Have been out for meals, paid for taxis, takeaways, the odd visit too the pub, bought a car, bought shares, visits to shops, supermarkets and spending on everything else that most do.
Checking my wallet I still have the £100 in it. I dont possess any change. Checking my wallet I still have the £100 in it.

Funnily enough my daughter on seeing my wallet open has just had £20 cash away !
All those "homeless beggars" are included in the figures, in Krom's op.
Cashless can't happen. The "politicians" will stop it, how will they get their bribe dosh without detection? Particularly the new and vibrant additions to our "professional politicians".
Quite. How would Neil Hamilton have got by without brown envelopes stuffed with cash for questions?
I sign cheques at least twice a month and am half-way through my current book. Point of interest. Whilst I lived in France some high-up nitwit suggested that cheques should demise................the popular fury was horrendous! Perhaps you should understand that a debit card costs (or did cost)35 euros for 2 years - just to issue it. A heck of a lot of France has only just cottoned on to cheques.

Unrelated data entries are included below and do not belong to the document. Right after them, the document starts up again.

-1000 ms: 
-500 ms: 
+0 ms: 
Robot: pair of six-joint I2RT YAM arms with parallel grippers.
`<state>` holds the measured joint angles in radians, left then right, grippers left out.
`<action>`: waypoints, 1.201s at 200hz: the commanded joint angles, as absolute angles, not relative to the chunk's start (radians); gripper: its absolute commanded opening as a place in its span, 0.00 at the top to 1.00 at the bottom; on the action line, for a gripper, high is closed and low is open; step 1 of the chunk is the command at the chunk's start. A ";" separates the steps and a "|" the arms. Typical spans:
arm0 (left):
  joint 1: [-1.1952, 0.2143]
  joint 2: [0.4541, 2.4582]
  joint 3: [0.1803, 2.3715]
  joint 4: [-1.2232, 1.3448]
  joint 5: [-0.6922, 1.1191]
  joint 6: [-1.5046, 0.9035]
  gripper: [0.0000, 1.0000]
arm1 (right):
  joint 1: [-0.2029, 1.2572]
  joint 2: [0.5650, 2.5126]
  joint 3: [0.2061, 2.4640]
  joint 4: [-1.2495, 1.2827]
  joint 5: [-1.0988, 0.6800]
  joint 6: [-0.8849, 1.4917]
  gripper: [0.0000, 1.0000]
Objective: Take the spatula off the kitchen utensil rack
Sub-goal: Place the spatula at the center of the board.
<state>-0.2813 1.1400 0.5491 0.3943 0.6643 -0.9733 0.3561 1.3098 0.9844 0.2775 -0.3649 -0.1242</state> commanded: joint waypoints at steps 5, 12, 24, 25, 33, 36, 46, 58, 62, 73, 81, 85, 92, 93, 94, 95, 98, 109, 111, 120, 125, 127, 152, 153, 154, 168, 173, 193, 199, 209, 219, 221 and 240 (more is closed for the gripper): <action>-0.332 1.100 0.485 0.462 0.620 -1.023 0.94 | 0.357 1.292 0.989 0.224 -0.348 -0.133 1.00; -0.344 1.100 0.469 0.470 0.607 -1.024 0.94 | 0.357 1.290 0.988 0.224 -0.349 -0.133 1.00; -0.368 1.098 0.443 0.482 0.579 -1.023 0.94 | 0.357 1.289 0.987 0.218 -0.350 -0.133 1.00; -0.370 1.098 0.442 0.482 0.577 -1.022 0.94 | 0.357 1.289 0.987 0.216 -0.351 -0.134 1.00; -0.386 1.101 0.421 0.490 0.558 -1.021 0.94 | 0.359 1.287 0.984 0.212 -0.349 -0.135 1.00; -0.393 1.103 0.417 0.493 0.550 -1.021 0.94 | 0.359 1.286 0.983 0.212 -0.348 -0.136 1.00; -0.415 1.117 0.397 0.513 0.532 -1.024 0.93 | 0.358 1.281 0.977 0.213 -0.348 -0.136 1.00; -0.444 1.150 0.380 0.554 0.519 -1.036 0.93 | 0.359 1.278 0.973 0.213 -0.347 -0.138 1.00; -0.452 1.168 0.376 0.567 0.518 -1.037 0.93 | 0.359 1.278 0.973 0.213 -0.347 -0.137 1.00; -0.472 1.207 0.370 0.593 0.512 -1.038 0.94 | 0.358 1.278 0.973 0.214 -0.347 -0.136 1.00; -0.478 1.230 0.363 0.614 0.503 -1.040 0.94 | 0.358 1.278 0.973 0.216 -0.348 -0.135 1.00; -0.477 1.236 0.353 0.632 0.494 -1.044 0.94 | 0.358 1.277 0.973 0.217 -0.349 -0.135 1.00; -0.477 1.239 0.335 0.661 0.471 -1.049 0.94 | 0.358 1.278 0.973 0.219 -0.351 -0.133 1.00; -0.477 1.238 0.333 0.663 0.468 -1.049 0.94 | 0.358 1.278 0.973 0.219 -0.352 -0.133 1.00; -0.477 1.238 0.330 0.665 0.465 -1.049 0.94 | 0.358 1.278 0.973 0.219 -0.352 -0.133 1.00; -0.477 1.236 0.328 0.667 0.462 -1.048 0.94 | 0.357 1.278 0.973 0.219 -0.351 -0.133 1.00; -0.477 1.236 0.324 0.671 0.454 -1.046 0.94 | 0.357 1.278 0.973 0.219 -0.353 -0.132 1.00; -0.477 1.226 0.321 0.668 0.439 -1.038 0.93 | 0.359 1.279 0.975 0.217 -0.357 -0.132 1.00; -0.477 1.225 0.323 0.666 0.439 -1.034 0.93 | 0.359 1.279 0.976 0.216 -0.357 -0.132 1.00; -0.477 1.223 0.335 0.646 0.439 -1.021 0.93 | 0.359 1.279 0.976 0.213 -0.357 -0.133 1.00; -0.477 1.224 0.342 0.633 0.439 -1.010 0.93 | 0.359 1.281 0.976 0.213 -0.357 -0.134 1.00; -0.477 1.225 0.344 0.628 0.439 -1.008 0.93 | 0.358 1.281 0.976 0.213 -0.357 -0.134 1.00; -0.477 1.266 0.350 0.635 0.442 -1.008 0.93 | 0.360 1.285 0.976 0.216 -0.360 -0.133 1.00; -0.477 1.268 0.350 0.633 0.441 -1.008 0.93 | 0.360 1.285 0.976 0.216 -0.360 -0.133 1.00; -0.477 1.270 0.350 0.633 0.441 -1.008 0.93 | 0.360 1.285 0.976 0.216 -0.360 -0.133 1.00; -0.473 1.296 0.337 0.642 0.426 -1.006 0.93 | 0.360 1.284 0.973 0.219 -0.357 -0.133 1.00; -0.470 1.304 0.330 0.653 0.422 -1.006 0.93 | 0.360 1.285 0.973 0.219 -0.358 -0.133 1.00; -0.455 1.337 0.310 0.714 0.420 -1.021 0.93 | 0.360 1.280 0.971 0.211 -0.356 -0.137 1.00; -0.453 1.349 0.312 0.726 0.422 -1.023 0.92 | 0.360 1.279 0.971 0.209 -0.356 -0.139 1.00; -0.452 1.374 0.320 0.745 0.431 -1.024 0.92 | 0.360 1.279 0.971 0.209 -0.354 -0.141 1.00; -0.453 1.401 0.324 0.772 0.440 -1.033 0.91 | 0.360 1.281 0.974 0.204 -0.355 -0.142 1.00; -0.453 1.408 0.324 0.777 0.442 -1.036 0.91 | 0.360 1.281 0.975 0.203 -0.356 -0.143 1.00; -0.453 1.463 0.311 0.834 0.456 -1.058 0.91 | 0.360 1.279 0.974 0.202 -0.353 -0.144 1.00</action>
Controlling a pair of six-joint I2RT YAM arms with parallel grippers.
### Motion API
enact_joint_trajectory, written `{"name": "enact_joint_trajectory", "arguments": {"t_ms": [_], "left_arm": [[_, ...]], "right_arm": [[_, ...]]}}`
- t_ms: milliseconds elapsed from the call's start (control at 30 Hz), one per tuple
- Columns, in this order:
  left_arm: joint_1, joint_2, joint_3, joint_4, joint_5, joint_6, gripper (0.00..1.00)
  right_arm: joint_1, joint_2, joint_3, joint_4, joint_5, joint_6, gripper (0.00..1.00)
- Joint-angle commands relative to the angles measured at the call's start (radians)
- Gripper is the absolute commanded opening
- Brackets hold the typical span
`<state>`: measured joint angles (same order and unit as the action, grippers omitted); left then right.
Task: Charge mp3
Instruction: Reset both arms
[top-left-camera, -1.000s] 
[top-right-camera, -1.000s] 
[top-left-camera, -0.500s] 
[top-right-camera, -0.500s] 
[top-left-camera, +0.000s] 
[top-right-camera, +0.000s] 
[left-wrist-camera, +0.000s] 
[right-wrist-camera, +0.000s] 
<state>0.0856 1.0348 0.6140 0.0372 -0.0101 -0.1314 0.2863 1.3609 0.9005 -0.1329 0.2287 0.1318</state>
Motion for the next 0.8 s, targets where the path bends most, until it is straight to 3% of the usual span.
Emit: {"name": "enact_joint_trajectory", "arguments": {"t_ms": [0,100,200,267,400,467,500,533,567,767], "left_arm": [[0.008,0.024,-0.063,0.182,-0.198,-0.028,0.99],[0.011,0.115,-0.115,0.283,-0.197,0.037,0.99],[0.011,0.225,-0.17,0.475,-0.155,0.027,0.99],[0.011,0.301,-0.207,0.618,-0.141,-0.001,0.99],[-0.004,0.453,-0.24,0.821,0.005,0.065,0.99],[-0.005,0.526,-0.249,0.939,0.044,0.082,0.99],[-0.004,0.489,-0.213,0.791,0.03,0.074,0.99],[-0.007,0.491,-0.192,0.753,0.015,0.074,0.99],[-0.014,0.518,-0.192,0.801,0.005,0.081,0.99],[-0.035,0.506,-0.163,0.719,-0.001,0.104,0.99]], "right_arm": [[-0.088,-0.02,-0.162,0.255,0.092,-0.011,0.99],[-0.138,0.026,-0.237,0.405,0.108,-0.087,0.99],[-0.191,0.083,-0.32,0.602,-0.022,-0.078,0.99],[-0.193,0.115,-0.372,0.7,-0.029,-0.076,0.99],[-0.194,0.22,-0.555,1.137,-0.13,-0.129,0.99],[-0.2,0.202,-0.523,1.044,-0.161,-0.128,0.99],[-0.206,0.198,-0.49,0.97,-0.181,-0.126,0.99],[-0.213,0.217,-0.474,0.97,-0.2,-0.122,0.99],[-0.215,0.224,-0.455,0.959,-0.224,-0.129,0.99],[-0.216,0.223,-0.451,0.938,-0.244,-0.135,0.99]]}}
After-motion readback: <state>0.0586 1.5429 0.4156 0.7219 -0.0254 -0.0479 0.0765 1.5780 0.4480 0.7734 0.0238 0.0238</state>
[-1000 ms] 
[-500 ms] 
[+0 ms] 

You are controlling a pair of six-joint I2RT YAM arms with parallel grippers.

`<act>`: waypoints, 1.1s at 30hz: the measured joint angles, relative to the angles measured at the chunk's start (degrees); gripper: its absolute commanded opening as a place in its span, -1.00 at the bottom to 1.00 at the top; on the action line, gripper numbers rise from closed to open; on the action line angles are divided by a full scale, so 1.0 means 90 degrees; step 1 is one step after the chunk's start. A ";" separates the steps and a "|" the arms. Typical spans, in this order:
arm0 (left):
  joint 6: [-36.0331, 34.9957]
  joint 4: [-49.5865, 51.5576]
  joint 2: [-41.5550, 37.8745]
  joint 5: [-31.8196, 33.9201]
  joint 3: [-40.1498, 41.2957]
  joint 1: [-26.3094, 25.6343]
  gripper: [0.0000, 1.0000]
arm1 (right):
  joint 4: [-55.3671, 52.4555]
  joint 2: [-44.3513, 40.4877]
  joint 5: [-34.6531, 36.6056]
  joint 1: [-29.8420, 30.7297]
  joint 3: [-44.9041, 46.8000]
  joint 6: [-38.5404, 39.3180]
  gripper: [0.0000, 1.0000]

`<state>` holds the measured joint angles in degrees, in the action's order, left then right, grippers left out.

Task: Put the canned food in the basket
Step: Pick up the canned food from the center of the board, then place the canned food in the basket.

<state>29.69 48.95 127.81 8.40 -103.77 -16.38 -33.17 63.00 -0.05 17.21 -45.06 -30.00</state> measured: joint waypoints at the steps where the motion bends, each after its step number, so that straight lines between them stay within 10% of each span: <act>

I am reminded of my dear neighbour, Marcel (retired farmer who turned his land into a smallholding - to the fury of his other neighbour who was very 'propre'). His Son-in-Law arranged a few days at Lourdes in N. Spain on behalf of a family member. The French histrionics on the family's return were stratospheric!

Marcel, faced with the hotel bill for a couple of days in Spain, whipped-out his French cheque-book. He was nonplussed and totally outraged to find that it was not accepted! (S-i-L paid for everything by card and was reimbursed later.)

What I'm trying to get at is that most people don't have internet & don't do remote banking. Very seriously, I knew people in France who didn't have a cheque-book. The Mairies were trying to enforce 'rates' payment of over 300 euros by cheque instead of cash. They were failing. This is just one region.
I was always under the impression that Lourdes was in southern France and not Spain.
Is a cashless society feasible? Yes of course it is. Is it feasible now? no not yet.